» TASK STATEMENT
Please copy, exactly as they appear below, the lines from the one containing "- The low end" through the one containing "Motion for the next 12".

» DATA PROVIDED
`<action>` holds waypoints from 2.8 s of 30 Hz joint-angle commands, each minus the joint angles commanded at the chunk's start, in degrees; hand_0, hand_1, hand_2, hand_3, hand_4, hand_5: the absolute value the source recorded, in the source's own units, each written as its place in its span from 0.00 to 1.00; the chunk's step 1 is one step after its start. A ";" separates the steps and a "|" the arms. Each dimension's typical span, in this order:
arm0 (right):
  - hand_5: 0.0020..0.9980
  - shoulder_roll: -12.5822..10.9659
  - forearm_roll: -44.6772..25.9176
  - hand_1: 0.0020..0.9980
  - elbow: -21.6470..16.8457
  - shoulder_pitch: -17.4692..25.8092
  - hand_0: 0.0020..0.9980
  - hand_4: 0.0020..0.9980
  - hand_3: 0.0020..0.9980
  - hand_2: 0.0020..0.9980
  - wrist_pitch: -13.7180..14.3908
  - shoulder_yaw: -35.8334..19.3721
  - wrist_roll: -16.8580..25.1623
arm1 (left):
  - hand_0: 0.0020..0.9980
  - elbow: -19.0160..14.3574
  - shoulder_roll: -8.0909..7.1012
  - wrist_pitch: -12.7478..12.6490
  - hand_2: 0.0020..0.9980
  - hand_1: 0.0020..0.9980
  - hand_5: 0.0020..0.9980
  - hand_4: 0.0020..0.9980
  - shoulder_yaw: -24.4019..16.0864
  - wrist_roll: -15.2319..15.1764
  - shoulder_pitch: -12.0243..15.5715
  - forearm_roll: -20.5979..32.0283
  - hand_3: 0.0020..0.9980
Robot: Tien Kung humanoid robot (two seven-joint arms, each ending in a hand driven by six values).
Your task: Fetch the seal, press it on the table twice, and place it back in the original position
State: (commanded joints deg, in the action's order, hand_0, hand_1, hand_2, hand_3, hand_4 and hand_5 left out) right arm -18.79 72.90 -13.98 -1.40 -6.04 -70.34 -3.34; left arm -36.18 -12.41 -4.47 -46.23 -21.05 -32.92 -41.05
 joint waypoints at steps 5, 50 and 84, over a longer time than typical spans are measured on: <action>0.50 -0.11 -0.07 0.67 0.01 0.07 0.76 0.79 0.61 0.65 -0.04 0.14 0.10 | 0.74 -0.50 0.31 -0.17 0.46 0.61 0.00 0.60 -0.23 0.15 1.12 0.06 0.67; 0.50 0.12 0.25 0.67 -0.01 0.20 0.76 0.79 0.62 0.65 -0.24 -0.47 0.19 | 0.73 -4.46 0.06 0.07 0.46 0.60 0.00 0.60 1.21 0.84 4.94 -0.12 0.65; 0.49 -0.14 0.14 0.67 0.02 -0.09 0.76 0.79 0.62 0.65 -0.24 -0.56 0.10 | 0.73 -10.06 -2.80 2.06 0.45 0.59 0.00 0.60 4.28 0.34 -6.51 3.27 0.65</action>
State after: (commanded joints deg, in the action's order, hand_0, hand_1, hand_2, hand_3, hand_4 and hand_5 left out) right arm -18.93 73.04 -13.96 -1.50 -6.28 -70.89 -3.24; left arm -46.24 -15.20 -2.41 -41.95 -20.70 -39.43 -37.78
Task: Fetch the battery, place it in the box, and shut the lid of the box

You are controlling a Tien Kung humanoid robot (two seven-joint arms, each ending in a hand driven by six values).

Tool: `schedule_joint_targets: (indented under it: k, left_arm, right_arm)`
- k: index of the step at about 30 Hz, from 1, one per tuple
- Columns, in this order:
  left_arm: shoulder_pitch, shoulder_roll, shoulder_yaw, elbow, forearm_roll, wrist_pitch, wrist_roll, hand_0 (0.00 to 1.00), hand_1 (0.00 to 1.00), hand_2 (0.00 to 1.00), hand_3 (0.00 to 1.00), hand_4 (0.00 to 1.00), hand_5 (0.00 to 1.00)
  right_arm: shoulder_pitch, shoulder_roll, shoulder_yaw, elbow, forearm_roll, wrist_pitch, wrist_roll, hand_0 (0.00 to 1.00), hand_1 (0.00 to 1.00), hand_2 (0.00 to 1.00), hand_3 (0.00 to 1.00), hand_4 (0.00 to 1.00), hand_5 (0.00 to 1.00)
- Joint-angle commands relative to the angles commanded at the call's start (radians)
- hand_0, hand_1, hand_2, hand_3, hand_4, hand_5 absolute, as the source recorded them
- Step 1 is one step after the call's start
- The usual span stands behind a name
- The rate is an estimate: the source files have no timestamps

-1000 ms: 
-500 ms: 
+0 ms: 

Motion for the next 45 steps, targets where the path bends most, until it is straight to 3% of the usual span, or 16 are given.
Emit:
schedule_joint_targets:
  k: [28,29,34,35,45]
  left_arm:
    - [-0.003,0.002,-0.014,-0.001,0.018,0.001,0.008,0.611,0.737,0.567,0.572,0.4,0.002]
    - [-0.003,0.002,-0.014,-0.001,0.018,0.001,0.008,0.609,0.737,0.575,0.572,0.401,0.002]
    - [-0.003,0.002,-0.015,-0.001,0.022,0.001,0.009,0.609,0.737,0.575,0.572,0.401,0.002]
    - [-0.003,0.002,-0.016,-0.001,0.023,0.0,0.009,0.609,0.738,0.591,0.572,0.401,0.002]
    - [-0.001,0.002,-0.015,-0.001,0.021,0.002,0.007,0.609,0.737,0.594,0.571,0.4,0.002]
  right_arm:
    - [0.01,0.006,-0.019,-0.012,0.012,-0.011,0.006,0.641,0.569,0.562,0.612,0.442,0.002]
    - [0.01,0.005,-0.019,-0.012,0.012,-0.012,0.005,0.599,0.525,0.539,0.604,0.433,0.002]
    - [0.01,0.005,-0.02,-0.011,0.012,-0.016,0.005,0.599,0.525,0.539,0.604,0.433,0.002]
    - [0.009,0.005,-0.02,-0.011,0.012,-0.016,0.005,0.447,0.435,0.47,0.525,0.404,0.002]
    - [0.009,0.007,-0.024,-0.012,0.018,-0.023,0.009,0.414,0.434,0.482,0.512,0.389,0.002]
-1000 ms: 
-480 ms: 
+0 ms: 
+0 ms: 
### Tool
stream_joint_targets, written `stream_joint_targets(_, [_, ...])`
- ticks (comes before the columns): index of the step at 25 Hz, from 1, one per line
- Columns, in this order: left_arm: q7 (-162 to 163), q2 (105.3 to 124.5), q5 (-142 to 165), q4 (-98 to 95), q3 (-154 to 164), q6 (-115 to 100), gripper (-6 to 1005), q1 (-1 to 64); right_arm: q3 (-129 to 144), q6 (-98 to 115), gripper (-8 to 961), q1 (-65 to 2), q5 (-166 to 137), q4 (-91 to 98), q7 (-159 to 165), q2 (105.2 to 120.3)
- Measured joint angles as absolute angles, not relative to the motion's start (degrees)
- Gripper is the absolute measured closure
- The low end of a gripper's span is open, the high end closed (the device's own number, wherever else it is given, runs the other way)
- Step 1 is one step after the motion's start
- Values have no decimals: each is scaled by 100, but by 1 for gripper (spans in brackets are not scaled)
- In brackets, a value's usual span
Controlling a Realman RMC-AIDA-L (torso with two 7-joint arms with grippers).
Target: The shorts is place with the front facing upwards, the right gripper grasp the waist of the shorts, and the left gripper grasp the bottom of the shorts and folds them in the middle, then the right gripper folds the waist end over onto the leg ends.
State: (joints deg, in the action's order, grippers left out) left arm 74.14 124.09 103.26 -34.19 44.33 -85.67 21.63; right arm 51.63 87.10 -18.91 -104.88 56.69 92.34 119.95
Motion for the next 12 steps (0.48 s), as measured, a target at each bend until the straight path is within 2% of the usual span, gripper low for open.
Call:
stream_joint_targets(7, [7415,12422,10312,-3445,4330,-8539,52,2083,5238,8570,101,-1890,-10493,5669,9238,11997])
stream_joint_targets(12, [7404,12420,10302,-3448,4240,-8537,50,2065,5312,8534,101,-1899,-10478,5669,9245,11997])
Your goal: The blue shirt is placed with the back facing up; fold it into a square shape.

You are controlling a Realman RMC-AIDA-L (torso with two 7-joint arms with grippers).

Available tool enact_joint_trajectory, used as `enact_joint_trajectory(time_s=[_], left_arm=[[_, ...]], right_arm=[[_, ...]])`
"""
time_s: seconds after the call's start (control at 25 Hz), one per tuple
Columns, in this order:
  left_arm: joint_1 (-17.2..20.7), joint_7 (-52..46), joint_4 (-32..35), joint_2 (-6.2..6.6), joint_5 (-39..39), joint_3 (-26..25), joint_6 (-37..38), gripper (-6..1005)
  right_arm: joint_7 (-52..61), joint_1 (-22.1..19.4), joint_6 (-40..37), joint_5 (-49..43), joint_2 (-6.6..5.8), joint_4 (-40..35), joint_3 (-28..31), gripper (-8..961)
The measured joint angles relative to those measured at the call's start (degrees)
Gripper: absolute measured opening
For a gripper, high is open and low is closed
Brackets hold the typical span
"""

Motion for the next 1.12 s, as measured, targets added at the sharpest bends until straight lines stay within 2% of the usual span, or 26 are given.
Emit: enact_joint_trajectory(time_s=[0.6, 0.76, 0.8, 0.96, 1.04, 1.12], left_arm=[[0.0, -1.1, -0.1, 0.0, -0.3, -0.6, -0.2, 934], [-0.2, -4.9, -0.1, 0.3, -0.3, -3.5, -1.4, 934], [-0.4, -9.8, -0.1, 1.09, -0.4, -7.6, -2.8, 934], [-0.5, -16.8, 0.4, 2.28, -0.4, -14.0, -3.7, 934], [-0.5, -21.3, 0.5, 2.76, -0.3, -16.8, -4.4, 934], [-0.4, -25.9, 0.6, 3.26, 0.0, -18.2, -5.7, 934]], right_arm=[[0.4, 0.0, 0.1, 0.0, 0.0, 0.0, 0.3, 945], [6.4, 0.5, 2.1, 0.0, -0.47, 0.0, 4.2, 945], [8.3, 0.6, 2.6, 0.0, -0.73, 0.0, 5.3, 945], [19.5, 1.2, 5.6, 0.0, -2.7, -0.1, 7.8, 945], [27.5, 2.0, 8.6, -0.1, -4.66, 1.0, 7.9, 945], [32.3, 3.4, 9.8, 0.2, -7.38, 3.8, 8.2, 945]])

» RESPONSE TO THIS EXERCISE
- The low end of a gripper's span is open, the high end closed (the device's own number, wherever else it is given, runs the other way)
- Step 1 is one step after the motion's start
- Values have no decimals: each is scaled by 100, but by 1 for gripper (spans in brackets are not scaled)
- In brackets, a value's usual span
Controlling a Realman RMC-AIDA-L (torso with two 7-joint arms with grippers).
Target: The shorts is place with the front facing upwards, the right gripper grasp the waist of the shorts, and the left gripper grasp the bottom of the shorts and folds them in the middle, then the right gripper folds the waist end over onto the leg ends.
State: (joints deg, in the action's order, grippers left out) left arm 74.14 124.09 103.26 -34.19 44.33 -85.67 21.63; right arm 51.63 87.10 -18.91 -104.88 56.69 92.34 119.95
Motion for the next 12 steps (0.48 s), as measured, a target at each bend until the straight path is within 2% of the usual span, gripper low for open.

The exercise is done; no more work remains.